_Required work_. From the data that follows, print exactly the lines starting at the one containing "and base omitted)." and ending at the one containing "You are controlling"; include both of them and nothing more.

Extracted data entries:
Start of Block

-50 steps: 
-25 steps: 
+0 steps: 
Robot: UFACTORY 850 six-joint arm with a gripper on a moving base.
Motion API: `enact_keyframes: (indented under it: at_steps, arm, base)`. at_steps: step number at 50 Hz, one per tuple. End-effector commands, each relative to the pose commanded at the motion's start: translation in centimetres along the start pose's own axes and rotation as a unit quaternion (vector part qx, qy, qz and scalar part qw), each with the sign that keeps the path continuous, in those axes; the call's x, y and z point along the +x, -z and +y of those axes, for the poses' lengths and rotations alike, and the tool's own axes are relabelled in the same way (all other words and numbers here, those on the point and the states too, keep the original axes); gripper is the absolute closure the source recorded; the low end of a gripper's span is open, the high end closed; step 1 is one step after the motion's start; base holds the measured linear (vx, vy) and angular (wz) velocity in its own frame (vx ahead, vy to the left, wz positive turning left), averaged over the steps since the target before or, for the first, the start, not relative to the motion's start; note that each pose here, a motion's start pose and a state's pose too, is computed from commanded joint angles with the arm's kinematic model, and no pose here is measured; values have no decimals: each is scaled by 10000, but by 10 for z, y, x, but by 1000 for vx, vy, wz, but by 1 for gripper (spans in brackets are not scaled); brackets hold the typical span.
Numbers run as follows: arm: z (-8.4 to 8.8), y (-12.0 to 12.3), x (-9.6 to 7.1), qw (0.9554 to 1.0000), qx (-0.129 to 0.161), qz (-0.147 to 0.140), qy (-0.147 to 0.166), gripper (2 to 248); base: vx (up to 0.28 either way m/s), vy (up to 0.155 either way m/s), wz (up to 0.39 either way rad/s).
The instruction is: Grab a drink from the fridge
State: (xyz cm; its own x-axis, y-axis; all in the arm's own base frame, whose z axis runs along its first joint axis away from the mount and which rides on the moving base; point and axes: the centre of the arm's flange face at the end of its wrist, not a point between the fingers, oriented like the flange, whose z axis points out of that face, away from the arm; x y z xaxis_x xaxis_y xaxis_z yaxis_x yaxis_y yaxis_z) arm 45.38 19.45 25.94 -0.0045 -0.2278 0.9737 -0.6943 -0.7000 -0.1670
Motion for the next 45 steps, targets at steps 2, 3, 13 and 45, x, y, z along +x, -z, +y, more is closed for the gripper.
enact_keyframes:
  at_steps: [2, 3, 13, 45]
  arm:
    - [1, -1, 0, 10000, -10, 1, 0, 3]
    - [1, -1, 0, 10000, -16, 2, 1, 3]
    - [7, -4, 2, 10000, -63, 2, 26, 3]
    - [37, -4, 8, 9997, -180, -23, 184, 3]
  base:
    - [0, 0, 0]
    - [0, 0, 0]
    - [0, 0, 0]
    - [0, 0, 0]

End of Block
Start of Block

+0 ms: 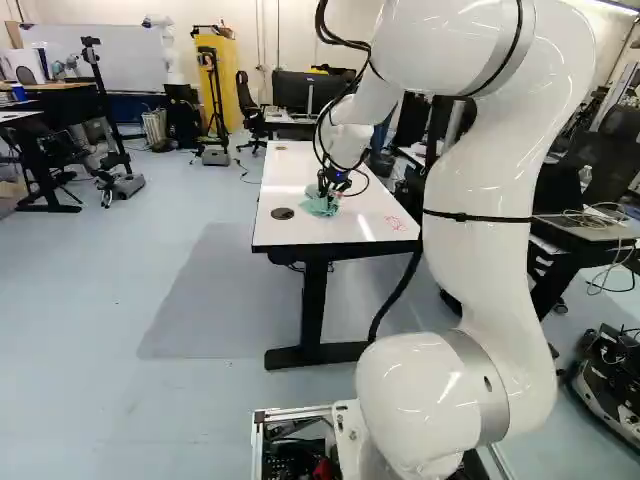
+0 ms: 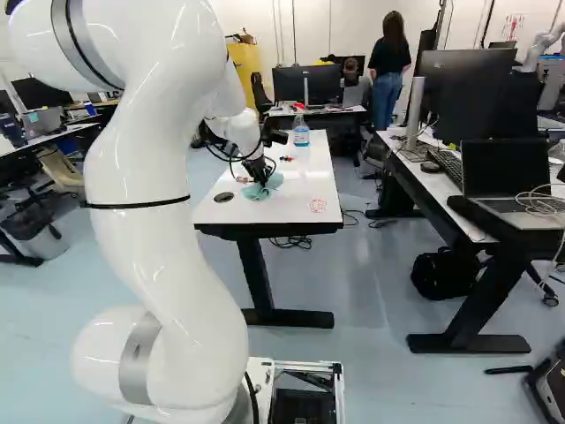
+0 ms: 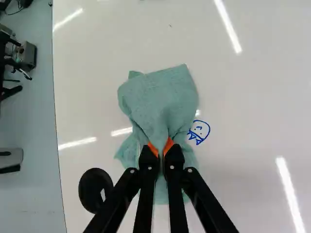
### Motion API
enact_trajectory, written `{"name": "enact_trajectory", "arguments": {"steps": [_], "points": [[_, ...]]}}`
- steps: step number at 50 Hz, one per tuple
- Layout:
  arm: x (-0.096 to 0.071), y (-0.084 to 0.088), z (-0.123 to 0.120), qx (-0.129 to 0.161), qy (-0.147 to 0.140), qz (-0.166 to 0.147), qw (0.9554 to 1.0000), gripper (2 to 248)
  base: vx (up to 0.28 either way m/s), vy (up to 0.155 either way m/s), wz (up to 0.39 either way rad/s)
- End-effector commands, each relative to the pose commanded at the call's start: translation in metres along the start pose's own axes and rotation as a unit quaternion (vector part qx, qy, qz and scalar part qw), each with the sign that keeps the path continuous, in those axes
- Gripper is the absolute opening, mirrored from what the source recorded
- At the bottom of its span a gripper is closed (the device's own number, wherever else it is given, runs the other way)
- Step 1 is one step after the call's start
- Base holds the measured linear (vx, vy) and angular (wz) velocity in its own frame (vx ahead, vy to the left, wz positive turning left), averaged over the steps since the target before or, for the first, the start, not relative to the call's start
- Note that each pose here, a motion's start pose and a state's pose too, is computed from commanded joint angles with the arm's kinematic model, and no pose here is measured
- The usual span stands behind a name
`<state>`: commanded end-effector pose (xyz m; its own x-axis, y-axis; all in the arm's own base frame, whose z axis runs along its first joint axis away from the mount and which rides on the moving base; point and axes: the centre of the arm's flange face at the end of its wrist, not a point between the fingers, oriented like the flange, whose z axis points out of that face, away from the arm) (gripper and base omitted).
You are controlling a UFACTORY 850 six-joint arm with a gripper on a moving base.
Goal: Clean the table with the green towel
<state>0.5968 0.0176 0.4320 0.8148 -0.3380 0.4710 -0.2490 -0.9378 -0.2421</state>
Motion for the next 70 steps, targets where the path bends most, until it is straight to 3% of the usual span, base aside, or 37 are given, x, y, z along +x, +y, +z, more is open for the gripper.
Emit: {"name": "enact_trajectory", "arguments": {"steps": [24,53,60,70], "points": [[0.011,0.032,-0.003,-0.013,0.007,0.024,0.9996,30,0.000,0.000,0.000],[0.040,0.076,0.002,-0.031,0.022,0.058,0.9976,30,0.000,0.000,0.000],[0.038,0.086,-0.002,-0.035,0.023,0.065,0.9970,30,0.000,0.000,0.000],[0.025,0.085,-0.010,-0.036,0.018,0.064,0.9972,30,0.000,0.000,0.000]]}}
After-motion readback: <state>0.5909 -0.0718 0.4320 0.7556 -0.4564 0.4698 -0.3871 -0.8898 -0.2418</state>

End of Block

_Exercise solution_.
`<state>`: commanded end-effector pose (xyz m; its own x-axis, y-axis; all in the arm's own base frame, whose z axis runs along its first joint axis away from the mount and which rides on the moving base; point and axes: the centre of the arm's flange face at the end of its wrist, not a point between the fingers, oriented like the flange, whose z axis points out of that face, away from the arm) (gripper and base omitted).
You are controlling a UFACTORY 850 six-joint arm with a gripper on a moving base.

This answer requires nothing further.